Exercise objective → Every line with the word "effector" in it should be extracted from the data that follows.

Data →
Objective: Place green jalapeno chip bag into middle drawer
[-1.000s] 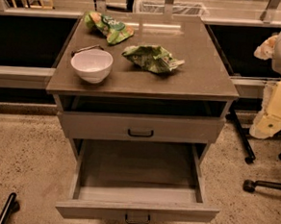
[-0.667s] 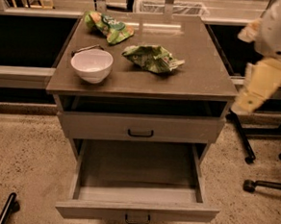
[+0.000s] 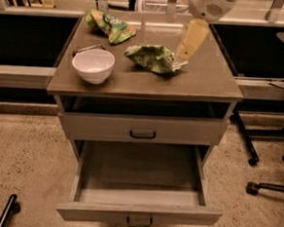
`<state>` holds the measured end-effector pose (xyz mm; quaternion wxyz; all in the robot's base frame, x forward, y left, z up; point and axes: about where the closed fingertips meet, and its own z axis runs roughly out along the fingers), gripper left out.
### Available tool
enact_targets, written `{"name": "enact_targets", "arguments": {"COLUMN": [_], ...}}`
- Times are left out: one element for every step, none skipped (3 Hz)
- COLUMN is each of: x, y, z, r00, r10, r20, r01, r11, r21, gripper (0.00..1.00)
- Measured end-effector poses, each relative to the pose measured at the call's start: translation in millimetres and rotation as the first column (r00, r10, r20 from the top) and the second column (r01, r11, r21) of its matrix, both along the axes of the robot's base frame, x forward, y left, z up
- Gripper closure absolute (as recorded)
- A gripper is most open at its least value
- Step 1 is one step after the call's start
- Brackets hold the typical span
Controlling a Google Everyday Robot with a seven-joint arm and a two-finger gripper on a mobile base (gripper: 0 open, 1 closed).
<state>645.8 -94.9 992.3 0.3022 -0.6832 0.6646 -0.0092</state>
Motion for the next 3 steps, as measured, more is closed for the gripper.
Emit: {"name": "enact_targets", "arguments": {"x": [61, 105, 115], "y": [53, 68, 65], "z": [-25, -65, -86], "r00": [0.9993, 0.9961, 0.9884], "r10": [0.035, -0.063, -0.119], "r20": [-0.007, -0.062, -0.093], "r01": [-0.035, 0.061, 0.112], "r11": [0.999, 0.998, 0.99], "r21": [0.021, -0.025, -0.085], "gripper": [0.0, 0.0, 0.0]}}
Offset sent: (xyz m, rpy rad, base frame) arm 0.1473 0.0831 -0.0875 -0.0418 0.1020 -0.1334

Output of the task →
`<state>` holds the measured end-effector pose (xyz mm; quaternion wxyz; all in the robot's base frame, x forward, y left, z up; point and axes: about where the closed fingertips meet, and its own z axis runs roughly out along the fingers), gripper left out.
- Measured end-effector poses, each relative to the pose measured at the call's start: translation in millimetres and rotation as the first column (r00, r10, r20 from the top) and the second column (r01, r11, r21) of its matrix, both along the axes of the robot's base frame, x forward, y left, z up

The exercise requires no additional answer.